▸ Problem requirements
A faithful copy of the data is the goal; set it down exactly, without the images.

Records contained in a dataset
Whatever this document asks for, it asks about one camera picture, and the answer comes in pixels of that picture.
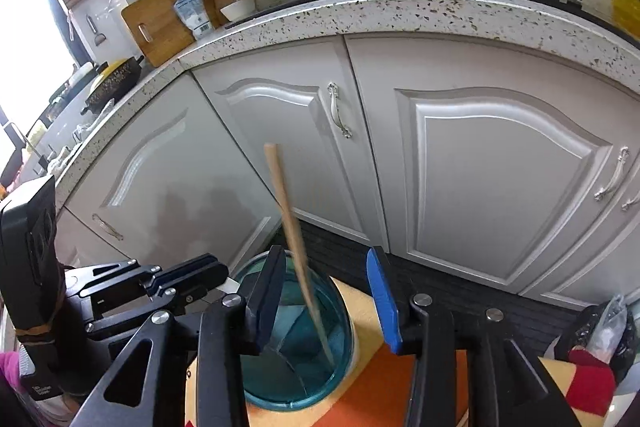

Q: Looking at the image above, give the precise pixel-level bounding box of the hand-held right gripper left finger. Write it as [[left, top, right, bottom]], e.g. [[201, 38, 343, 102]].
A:
[[70, 245, 288, 427]]

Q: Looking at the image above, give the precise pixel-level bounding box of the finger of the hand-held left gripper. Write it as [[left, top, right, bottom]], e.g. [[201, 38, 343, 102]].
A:
[[84, 266, 232, 342], [65, 253, 223, 298]]

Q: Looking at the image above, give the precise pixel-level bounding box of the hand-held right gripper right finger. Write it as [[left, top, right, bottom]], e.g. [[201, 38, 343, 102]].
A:
[[366, 247, 583, 427]]

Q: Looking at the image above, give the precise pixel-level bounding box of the blue glass container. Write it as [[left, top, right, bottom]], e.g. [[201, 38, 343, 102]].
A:
[[231, 251, 360, 410]]

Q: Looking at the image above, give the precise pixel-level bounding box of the white cabinet door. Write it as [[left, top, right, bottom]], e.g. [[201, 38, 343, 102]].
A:
[[54, 207, 136, 270], [192, 36, 391, 253], [62, 74, 283, 278], [520, 187, 640, 308], [345, 33, 640, 298]]

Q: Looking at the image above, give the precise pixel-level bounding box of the orange printed mat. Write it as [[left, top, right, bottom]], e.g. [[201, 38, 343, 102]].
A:
[[185, 277, 616, 427]]

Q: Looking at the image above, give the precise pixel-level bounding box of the white dish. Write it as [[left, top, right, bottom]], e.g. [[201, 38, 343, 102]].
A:
[[67, 62, 96, 85]]

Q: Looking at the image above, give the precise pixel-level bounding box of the black speckled casserole pot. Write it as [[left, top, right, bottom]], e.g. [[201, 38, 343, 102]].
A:
[[81, 56, 146, 114]]

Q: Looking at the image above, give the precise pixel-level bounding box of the yellow pot lid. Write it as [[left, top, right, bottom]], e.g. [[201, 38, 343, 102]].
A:
[[90, 59, 132, 92]]

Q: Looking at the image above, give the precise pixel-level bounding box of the black plastic bag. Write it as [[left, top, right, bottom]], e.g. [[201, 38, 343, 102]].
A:
[[552, 294, 632, 400]]

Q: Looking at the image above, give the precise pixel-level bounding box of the metal peeler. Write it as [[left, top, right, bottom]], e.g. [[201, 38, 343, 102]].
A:
[[87, 14, 107, 48]]

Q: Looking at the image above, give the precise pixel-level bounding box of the clear plastic bag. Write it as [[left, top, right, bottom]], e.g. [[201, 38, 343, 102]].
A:
[[586, 296, 628, 358]]

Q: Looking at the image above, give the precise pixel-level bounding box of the blue white seasoning bag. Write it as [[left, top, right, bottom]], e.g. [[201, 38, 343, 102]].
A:
[[173, 0, 213, 42]]

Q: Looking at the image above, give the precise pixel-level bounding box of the white bowl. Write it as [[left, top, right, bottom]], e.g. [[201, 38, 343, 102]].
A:
[[220, 0, 257, 22]]

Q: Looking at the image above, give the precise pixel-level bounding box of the wooden cutting board metal handle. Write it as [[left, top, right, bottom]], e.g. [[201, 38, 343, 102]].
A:
[[121, 0, 196, 68]]

▸ Response area
Whatever this document asks for, it asks about one camera picture, and the answer comes in pixels of that picture.

Q: Looking at the image above, give the precise pixel-level bounding box of the hand-held right gripper left finger. Write it as [[left, top, right, bottom]], e.g. [[201, 38, 343, 102]].
A:
[[70, 245, 288, 427]]

Q: Looking at the image above, give the precise pixel-level bounding box of the finger of the hand-held left gripper. Write it as [[left, top, right, bottom]], e.g. [[201, 38, 343, 102]].
A:
[[84, 266, 232, 342], [65, 253, 223, 298]]

Q: Looking at the image above, give the precise pixel-level bounding box of the hand-held right gripper right finger. Write it as [[left, top, right, bottom]], e.g. [[201, 38, 343, 102]].
A:
[[366, 247, 583, 427]]

Q: Looking at the image above, give the precise pixel-level bounding box of the blue glass container. Write it as [[left, top, right, bottom]], e.g. [[201, 38, 343, 102]].
A:
[[231, 251, 360, 410]]

Q: Looking at the image above, give the precise pixel-level bounding box of the white cabinet door. Write it as [[left, top, right, bottom]], e.g. [[201, 38, 343, 102]].
A:
[[54, 207, 136, 270], [192, 36, 391, 253], [62, 74, 283, 278], [520, 187, 640, 308], [345, 33, 640, 298]]

Q: Looking at the image above, give the precise pixel-level bounding box of the orange printed mat. Write it as [[left, top, right, bottom]], e.g. [[201, 38, 343, 102]].
A:
[[185, 277, 616, 427]]

Q: Looking at the image above, give the precise pixel-level bounding box of the white dish. Write it as [[left, top, right, bottom]], e.g. [[201, 38, 343, 102]].
A:
[[67, 62, 96, 85]]

Q: Looking at the image above, give the precise pixel-level bounding box of the black speckled casserole pot. Write it as [[left, top, right, bottom]], e.g. [[201, 38, 343, 102]].
A:
[[81, 56, 146, 114]]

Q: Looking at the image above, give the precise pixel-level bounding box of the yellow pot lid. Write it as [[left, top, right, bottom]], e.g. [[201, 38, 343, 102]].
A:
[[90, 59, 132, 92]]

Q: Looking at the image above, give the precise pixel-level bounding box of the black plastic bag. Write it as [[left, top, right, bottom]], e.g. [[201, 38, 343, 102]].
A:
[[552, 294, 632, 400]]

Q: Looking at the image above, give the precise pixel-level bounding box of the metal peeler. Write it as [[left, top, right, bottom]], e.g. [[201, 38, 343, 102]].
A:
[[87, 14, 107, 48]]

Q: Looking at the image above, give the precise pixel-level bounding box of the clear plastic bag. Write it as [[left, top, right, bottom]], e.g. [[201, 38, 343, 102]].
A:
[[586, 296, 628, 358]]

Q: Looking at the image above, give the precise pixel-level bounding box of the blue white seasoning bag. Write it as [[left, top, right, bottom]], e.g. [[201, 38, 343, 102]].
A:
[[173, 0, 213, 42]]

Q: Looking at the image above, give the precise pixel-level bounding box of the white bowl. Write it as [[left, top, right, bottom]], e.g. [[201, 38, 343, 102]].
A:
[[220, 0, 257, 22]]

Q: Looking at the image above, give the precise pixel-level bounding box of the wooden cutting board metal handle. Write it as [[left, top, right, bottom]], e.g. [[201, 38, 343, 102]].
A:
[[121, 0, 196, 68]]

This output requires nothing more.